Louis-Mathieu Langlès (23 August 1763 – 28 January 1824) was a French academic, philologist, linguist, translator, author, librarian and orientalist.  He was the conservator of the oriental manuscripts at the Bibliothèque Nationale in Napoleonic France and he held the same position at the renamed Bibliothèque du Roi after the fall of the empire.

Early life
Langlès was born in 1763 in Pérennes, a section of the commune of Welles-Pérennes in the department of the Oise.  His youthful efforts to obtain a military position were unsuccessful.  Instead, he went to Paris where he enrolled at the Collège de France, studying Arabic and Persian.

Scholarly career
Along with Antoine Léonard de Chézy (1773–1832), Jean-François Champollion (1790–1832) and Jean-Pierre Abel-Rémusat (1788–1832), Langlès was a pupil and protégé of Silvestre de Sacy (1758–1838). Langlès's close links with the Collège de France were enhanced by Baron de Sacy's support, which also resulted in Chézy becoming the Collège's first Professor of Sanskrit, Rémusat becoming its first Professor of Chinese, and Champollion becoming its first Professor of Egyptology.  The faculty encompassed Langlès as the college's Professor of Persian.

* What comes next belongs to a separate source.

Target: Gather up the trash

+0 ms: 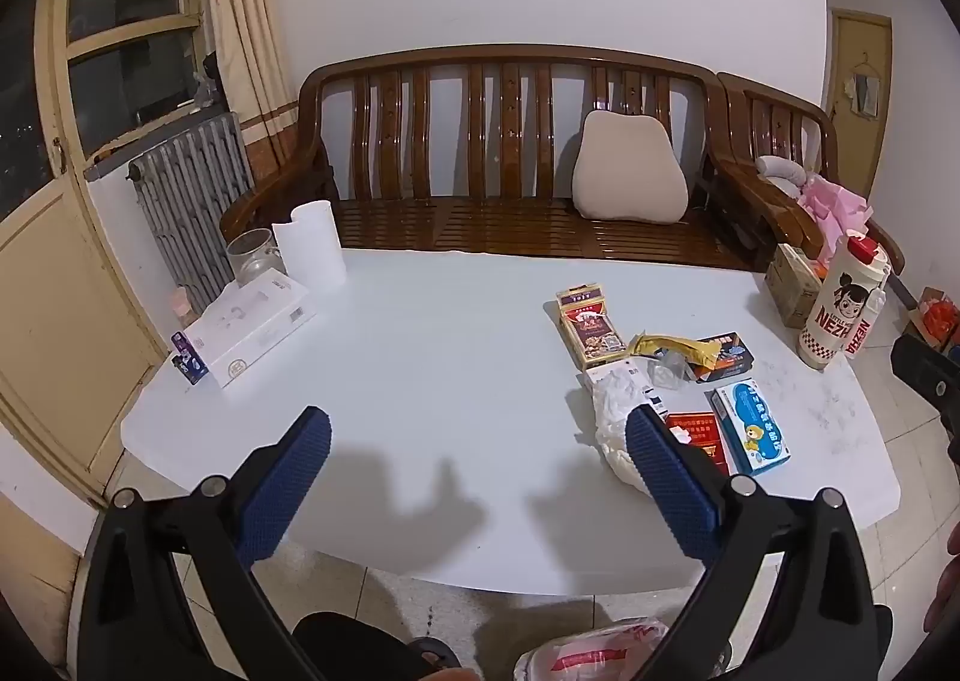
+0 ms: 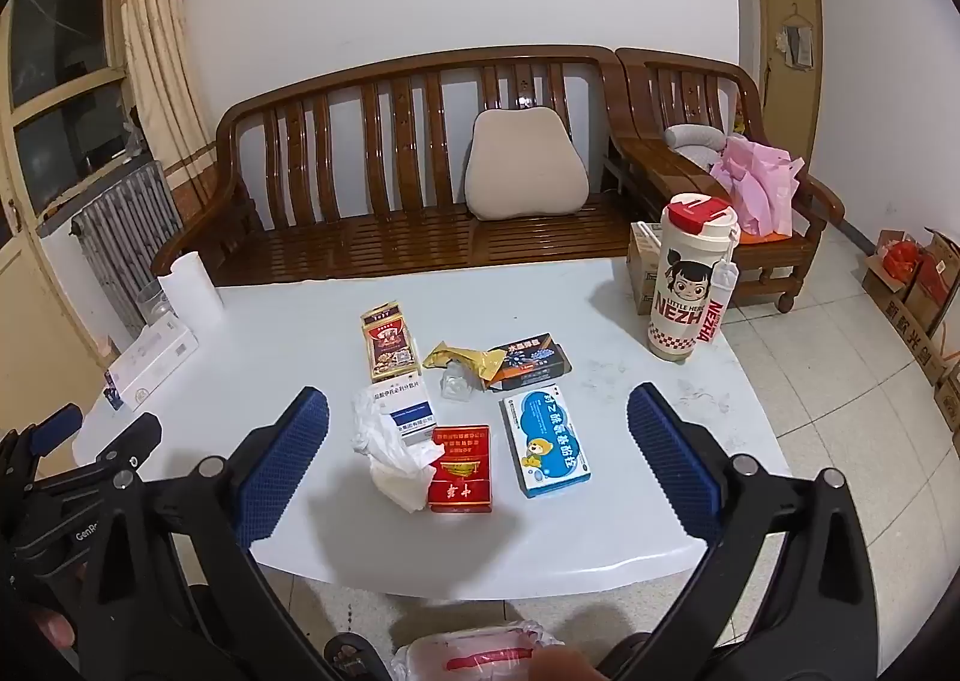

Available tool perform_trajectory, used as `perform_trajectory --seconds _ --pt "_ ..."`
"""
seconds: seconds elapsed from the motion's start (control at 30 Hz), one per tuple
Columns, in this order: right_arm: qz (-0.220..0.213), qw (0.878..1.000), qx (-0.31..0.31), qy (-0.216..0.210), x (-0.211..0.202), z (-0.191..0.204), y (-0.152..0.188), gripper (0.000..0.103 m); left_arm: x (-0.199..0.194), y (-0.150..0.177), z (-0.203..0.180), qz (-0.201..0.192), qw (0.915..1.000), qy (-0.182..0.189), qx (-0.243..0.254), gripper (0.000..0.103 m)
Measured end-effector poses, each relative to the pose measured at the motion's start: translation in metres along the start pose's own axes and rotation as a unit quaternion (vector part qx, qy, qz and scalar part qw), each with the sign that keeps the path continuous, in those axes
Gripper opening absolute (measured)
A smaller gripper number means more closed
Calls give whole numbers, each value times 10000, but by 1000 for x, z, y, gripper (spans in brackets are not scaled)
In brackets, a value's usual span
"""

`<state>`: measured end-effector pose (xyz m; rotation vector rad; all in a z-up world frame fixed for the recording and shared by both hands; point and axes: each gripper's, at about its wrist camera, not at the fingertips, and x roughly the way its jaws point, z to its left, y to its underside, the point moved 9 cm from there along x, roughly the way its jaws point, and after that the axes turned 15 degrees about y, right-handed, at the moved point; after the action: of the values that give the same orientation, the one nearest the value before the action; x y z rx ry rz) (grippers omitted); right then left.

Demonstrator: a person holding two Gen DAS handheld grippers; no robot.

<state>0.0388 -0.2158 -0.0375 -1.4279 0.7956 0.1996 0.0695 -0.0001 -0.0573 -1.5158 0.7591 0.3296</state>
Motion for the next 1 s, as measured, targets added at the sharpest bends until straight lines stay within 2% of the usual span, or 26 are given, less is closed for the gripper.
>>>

In 1785, he was attached to the Tribunal of the Marshals of France, which was at that time charged with suppressing duels.

In 1795, Langlès became the founder-director the Ecole des langues orientales vivantes in Paris, which is still operating under the revised name of Institut national des langues et civilisations orientales (INALCO).

Langlès was the provisional specialist on India at the Bibliothèque Nationale.  France became a center for Indian studies when the accumulated Indian manuscripts languishing in the Bibliothèque Nationale began to be inventoried.

Langlès corresponded with William Jones in Calcutta; and he was responsible for including the history and bibliography of the early publications of the Asiatic Society of Bengal in the third volume of the Magasin Encyclopédique.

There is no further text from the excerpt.